How 5 Women Influenced The Nonprofit Sector

Throughout history, philanthropy and the nonprofit sector have proven to be effective vehicles for women to exert influence over societal structure and conventional beliefs. Along with the creation and existence of nonprofit organizations, many women gained valuable experience in the workings of politics, governance, law, finance, and diplomacy. Through leadership, volunteerism, and charitable contributions, women have built portions of the sector that primarily serve the underrepresented, underprivileged, and powerless. Women have been key to the formation of a formal nonprofit sector in the United States, one that functions as a model for countries around the world.

Over the years, there have been countless women who have contributed to the nonprofit sector. In honor of Women’s History Month, here’s how 5 women had a tremendous impact and influenced the nonprofit sector:

Dorothea Lynde Dix


Back in the 1800s, it was a scary time to be someone who was mentally ill. During that time, there was this weird idea that people with mental disturbances could not be cured or helped; resulting in cruel treatment of the mentally ill in America.

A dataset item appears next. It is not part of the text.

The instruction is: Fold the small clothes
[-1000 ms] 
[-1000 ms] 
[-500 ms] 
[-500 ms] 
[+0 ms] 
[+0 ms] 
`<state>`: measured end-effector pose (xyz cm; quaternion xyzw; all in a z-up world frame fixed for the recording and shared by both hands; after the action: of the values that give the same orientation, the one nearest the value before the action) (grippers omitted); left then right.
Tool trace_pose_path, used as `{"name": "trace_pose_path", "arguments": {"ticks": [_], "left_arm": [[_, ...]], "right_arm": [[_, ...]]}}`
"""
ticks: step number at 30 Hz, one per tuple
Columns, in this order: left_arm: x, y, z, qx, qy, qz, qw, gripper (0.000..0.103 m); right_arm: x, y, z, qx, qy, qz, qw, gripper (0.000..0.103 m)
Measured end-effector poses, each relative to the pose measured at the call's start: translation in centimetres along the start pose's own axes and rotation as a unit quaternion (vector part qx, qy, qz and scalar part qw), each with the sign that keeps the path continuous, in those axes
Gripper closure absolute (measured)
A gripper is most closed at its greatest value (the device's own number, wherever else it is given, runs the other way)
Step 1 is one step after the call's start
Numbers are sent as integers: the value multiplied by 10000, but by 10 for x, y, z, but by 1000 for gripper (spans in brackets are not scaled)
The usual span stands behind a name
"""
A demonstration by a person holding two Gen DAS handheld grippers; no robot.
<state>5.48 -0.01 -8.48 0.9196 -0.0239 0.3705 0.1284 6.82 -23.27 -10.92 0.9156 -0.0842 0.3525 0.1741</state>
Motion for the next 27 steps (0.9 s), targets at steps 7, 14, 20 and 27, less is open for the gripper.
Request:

This is where Dorothea Lynde Dix comes into the scene. For decades before and after the Civil War, Dix exposed the horrid housing conditions of the mentally ill in prisons and almshouses. Additonally, she played an instrumental role in the founding or expansion of more than 30 hospitals for the treatment of the mentally ill.

Elizabeth Blackwell


In 1849, Elizabeth Blackwell became the first woman to receive a medical degree in the United States. Blackwell and her sister, a surgeon, decided to open the New York Infirmary for Women and Children. The infirmary staff was entirely made up of women and they primarily served the poor. Later, the hospital was expanded to include a medical school for women.

Florence Nightingale


In 1860, Florence Nightingale founded the Nightingale Training School for Nurses at St. Thomas’s Hospital in London. In addition, she devoted years of leadership and service to others in the field of healthcare.

Jane Addams


In 1889, Addams co-founded Hull House, a settlement house in Chicago intended to help immigrant families. Addams’ accomplishments throughout her life have had a tremendous impact on the lives of women, children, the poor, the working class, and urban society. Her work in the field of peace resulted in her becoming the first woman to receive the Nobel Peace Prize.

Karen Dunigan


Karen Dunigan formed the first giving circle, 100 Women Who Care, in Jackson, Michigan. The model she created has been replicated throughout the United States, Canada and other parts of the world.